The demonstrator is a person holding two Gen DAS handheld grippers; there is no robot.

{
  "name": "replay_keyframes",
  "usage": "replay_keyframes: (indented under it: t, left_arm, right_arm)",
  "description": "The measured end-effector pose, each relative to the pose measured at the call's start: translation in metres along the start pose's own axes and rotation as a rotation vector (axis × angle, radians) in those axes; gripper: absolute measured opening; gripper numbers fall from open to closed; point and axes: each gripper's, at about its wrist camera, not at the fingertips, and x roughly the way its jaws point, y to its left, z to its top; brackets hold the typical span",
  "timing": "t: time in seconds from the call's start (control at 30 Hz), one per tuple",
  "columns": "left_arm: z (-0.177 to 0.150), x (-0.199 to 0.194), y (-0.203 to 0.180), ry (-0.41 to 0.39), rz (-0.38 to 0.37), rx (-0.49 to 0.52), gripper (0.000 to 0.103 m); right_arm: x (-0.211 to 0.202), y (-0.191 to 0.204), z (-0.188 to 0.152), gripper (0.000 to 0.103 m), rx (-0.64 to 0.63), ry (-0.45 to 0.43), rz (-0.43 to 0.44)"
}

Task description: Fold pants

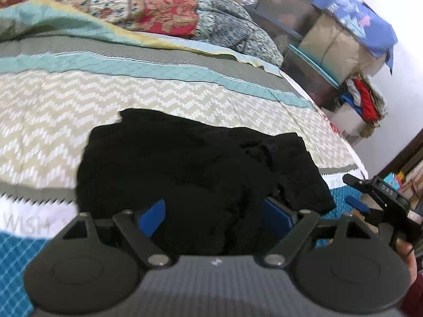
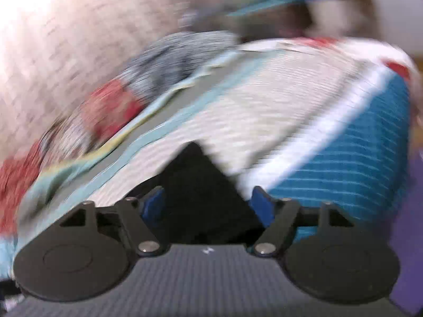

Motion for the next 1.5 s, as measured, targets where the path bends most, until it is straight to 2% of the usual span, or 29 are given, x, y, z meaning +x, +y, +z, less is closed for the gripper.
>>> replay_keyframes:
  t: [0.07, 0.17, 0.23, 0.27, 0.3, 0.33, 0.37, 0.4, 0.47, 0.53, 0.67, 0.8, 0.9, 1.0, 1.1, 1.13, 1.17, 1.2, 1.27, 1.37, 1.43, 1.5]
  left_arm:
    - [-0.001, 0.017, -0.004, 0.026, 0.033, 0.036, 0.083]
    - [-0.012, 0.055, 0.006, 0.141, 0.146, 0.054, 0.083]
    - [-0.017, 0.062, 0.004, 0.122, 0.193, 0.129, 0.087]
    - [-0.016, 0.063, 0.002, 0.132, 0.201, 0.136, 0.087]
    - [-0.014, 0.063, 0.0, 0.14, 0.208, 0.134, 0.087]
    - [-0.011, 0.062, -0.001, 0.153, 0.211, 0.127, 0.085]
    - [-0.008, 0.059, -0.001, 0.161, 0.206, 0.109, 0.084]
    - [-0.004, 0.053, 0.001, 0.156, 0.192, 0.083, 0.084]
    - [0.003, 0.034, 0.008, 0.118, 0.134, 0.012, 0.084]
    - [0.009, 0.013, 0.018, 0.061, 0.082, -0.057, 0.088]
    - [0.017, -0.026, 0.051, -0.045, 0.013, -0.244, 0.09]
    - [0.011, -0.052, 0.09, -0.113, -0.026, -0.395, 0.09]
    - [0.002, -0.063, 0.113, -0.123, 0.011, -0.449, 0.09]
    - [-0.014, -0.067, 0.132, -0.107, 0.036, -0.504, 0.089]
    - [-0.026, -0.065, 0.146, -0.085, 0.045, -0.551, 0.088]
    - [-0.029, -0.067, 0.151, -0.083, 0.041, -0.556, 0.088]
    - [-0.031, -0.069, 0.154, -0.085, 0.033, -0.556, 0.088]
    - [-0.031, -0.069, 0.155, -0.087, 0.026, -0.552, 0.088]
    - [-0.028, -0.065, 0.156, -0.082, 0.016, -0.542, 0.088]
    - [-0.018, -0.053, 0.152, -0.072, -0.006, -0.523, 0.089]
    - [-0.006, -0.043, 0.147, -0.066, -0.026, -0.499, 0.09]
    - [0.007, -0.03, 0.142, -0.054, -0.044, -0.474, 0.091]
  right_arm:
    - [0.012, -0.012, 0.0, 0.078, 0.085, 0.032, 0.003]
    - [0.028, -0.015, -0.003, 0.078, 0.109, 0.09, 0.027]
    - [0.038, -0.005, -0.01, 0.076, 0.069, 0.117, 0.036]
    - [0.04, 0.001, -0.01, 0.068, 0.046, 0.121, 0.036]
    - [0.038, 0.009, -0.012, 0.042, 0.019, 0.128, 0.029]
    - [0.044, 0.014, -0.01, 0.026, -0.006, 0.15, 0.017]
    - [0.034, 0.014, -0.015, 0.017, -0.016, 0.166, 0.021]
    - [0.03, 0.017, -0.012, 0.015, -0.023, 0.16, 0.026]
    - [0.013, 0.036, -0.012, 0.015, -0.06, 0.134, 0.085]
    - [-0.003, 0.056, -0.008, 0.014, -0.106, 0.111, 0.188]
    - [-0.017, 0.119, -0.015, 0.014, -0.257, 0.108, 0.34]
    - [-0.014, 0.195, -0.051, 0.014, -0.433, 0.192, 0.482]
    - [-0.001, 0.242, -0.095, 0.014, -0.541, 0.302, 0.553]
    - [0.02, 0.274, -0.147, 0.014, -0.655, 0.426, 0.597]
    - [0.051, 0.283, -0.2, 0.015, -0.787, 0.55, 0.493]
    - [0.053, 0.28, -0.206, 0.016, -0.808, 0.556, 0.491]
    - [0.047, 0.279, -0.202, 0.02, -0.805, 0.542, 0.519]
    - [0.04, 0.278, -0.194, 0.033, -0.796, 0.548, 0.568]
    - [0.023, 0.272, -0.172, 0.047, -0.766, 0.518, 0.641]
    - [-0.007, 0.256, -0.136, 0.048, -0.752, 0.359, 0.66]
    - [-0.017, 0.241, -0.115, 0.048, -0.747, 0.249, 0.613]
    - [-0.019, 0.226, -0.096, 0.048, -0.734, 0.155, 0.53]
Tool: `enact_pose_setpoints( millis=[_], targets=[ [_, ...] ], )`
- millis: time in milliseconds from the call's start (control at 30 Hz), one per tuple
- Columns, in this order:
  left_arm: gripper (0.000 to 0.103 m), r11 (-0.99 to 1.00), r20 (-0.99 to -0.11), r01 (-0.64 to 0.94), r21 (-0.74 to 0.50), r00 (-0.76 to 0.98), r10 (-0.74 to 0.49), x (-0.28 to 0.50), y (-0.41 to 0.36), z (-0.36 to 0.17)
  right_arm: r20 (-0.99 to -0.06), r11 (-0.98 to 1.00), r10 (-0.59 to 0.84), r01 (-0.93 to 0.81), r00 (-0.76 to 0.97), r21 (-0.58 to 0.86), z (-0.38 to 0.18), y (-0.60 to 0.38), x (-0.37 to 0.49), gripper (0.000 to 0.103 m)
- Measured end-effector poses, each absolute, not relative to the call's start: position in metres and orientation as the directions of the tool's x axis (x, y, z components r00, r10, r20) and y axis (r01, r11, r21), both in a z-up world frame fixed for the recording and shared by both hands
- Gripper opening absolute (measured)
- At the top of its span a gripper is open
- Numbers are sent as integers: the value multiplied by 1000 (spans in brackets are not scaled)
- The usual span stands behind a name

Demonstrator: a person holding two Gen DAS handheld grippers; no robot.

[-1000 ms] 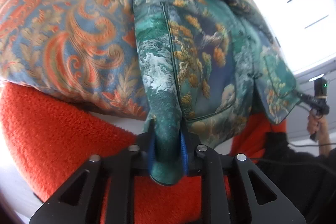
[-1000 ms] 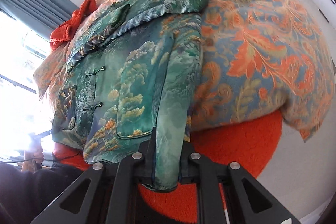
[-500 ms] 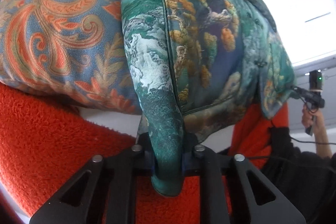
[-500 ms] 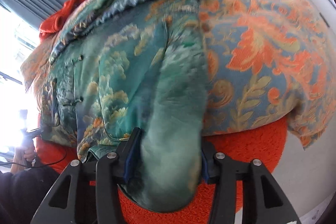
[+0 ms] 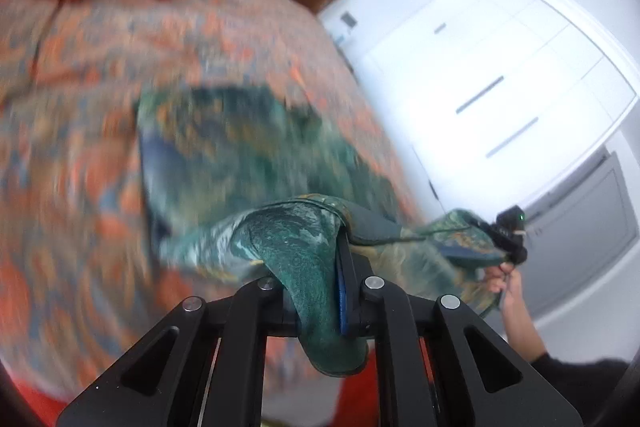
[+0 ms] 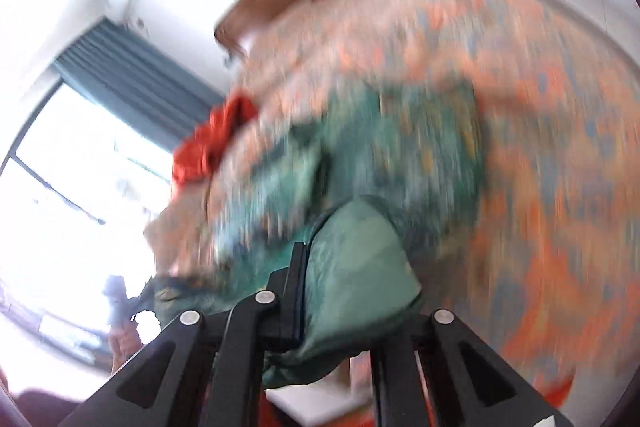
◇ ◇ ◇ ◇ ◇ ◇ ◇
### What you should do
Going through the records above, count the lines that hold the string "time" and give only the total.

### Expected answer
2